++++ Given data ++++
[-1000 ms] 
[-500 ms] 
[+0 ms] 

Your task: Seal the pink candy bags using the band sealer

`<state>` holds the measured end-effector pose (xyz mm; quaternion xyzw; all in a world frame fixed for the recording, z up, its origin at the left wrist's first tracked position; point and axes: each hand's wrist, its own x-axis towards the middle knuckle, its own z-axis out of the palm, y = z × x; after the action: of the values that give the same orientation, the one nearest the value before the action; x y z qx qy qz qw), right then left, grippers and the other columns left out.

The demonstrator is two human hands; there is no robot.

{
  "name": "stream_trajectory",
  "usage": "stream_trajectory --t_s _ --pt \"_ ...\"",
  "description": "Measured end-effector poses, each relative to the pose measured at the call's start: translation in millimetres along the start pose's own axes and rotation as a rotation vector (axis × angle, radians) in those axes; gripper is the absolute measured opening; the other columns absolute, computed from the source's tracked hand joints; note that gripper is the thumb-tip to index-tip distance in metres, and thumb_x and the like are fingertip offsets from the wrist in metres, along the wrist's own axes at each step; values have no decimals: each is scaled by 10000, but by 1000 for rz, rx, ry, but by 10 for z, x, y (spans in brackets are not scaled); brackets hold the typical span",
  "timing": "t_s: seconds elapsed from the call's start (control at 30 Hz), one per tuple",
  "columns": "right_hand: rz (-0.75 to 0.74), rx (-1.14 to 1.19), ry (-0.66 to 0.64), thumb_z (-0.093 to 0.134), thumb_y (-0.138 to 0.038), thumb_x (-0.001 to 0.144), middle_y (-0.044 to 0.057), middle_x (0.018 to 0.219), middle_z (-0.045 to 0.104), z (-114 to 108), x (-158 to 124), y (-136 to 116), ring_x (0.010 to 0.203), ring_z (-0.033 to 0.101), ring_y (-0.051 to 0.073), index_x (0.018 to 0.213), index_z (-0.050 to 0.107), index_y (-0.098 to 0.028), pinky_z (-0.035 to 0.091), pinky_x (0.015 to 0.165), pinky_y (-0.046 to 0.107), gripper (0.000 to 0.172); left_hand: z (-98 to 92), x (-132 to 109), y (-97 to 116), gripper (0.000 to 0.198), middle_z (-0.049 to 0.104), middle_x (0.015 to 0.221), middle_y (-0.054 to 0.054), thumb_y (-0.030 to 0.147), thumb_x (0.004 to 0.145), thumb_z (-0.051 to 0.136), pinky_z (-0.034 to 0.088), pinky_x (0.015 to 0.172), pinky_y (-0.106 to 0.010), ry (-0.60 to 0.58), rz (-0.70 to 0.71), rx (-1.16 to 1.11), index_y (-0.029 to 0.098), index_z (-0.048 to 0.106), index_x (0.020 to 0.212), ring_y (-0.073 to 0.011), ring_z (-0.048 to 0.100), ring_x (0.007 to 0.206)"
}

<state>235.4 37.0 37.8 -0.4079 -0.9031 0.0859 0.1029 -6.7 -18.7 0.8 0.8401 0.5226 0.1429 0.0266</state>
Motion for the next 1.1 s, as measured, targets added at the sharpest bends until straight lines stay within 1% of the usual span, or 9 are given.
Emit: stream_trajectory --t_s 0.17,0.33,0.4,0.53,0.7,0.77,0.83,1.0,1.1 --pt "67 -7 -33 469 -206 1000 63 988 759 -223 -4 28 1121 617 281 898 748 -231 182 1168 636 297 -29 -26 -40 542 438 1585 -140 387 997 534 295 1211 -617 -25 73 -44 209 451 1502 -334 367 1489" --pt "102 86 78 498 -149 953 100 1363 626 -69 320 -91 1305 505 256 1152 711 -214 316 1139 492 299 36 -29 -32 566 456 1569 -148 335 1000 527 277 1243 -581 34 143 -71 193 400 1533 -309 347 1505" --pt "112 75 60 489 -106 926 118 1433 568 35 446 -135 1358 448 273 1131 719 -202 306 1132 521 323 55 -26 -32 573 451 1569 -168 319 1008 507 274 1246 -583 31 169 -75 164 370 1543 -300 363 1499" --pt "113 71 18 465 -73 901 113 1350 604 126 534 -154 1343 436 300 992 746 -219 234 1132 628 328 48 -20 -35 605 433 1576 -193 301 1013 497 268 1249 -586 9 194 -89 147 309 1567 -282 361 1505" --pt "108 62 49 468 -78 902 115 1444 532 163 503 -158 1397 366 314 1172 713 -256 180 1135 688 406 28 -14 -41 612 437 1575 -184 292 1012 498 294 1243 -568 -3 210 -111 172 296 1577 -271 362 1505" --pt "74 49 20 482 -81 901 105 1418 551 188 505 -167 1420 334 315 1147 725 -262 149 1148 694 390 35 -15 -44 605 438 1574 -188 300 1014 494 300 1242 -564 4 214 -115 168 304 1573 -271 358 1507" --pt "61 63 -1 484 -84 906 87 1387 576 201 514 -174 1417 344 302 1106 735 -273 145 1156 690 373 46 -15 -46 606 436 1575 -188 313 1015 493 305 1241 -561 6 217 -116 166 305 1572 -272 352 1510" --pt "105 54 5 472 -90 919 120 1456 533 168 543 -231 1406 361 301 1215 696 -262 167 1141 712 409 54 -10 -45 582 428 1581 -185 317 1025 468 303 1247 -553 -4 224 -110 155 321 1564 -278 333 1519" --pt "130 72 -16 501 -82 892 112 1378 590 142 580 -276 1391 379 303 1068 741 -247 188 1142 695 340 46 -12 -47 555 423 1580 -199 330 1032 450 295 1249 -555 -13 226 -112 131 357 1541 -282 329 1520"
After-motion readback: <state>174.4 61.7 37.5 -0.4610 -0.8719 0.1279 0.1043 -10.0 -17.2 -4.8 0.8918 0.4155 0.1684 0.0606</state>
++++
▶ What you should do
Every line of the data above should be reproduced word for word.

▶ Response area
[-1000 ms] 
[-500 ms] 
[+0 ms] 

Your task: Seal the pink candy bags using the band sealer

`<state>` holds the measured end-effector pose (xyz mm; quaternion xyzw; all in a world frame fixed for the recording, z up, its origin at the left wrist's first tracked position; point and axes: each hand's wrist, its own x-axis towards the middle knuckle, its own z-axis out of the palm, y = z × x; after the action: of the values that give the same orientation, the one nearest the value before the action; x y z qx qy qz qw), right then left, grippers and the other columns left out.

The demonstrator is two human hands; there is no robot.

{
  "name": "stream_trajectory",
  "usage": "stream_trajectory --t_s _ --pt \"_ ...\"",
  "description": "Measured end-effector poses, each relative to the pose measured at the call's start: translation in millimetres along the start pose's own axes and rotation as a rotation vector (axis × angle, radians) in those axes; gripper is the absolute measured opening; the other columns absolute, computed from the source's tracked hand joints; note that gripper is the thumb-tip to index-tip distance in metres, and thumb_x and the like are fingertip offsets from the wrist in metres, along the wrist's own axes at each step; values have no decimals: each is scaled by 10000, but by 1000 for rz, rx, ry, but by 10 for z, x, y (spans in brackets are not scaled); brackets hold the typical span",
  "timing": "t_s: seconds elapsed from the call's start (control at 30 Hz), one per tuple",
  "columns": "right_hand: rz (-0.75 to 0.74), rx (-1.14 to 1.19), ry (-0.66 to 0.64), thumb_z (-0.093 to 0.134), thumb_y (-0.138 to 0.038), thumb_x (-0.001 to 0.144), middle_y (-0.044 to 0.057), middle_x (0.018 to 0.219), middle_z (-0.045 to 0.104), z (-114 to 108), x (-158 to 124), y (-136 to 116), ring_x (0.010 to 0.203), ring_z (-0.033 to 0.101), ring_y (-0.051 to 0.073), index_x (0.018 to 0.213), index_z (-0.050 to 0.107), index_y (-0.098 to 0.028), pinky_z (-0.035 to 0.091), pinky_x (0.015 to 0.165), pinky_y (-0.046 to 0.107), gripper (0.000 to 0.172); left_hand: z (-98 to 92), x (-132 to 109), y (-97 to 116), gripper (0.000 to 0.198), middle_z (-0.049 to 0.104), middle_x (0.015 to 0.221), middle_y (-0.054 to 0.054), thumb_y (-0.030 to 0.147), thumb_x (0.004 to 0.145), thumb_z (-0.051 to 0.136), pinky_z (-0.034 to 0.088), pinky_x (0.015 to 0.172), pinky_y (-0.106 to 0.010), ry (-0.60 to 0.58), rz (-0.70 to 0.71), rx (-1.16 to 1.11), index_y (-0.029 to 0.098), index_z (-0.048 to 0.106), index_x (0.020 to 0.212), ring_y (-0.073 to 0.011), ring_z (-0.048 to 0.100), ring_x (0.007 to 0.206)"
}

<state>235.4 37.0 37.8 -0.4079 -0.9031 0.0859 0.1029 -6.7 -18.7 0.8 0.8401 0.5226 0.1429 0.0266</state>
Motion for the next 1.1 s, as measured, targets added at the sharpest bends until straight lines stay within 1% of the usual span, or 9 are given.
Emit: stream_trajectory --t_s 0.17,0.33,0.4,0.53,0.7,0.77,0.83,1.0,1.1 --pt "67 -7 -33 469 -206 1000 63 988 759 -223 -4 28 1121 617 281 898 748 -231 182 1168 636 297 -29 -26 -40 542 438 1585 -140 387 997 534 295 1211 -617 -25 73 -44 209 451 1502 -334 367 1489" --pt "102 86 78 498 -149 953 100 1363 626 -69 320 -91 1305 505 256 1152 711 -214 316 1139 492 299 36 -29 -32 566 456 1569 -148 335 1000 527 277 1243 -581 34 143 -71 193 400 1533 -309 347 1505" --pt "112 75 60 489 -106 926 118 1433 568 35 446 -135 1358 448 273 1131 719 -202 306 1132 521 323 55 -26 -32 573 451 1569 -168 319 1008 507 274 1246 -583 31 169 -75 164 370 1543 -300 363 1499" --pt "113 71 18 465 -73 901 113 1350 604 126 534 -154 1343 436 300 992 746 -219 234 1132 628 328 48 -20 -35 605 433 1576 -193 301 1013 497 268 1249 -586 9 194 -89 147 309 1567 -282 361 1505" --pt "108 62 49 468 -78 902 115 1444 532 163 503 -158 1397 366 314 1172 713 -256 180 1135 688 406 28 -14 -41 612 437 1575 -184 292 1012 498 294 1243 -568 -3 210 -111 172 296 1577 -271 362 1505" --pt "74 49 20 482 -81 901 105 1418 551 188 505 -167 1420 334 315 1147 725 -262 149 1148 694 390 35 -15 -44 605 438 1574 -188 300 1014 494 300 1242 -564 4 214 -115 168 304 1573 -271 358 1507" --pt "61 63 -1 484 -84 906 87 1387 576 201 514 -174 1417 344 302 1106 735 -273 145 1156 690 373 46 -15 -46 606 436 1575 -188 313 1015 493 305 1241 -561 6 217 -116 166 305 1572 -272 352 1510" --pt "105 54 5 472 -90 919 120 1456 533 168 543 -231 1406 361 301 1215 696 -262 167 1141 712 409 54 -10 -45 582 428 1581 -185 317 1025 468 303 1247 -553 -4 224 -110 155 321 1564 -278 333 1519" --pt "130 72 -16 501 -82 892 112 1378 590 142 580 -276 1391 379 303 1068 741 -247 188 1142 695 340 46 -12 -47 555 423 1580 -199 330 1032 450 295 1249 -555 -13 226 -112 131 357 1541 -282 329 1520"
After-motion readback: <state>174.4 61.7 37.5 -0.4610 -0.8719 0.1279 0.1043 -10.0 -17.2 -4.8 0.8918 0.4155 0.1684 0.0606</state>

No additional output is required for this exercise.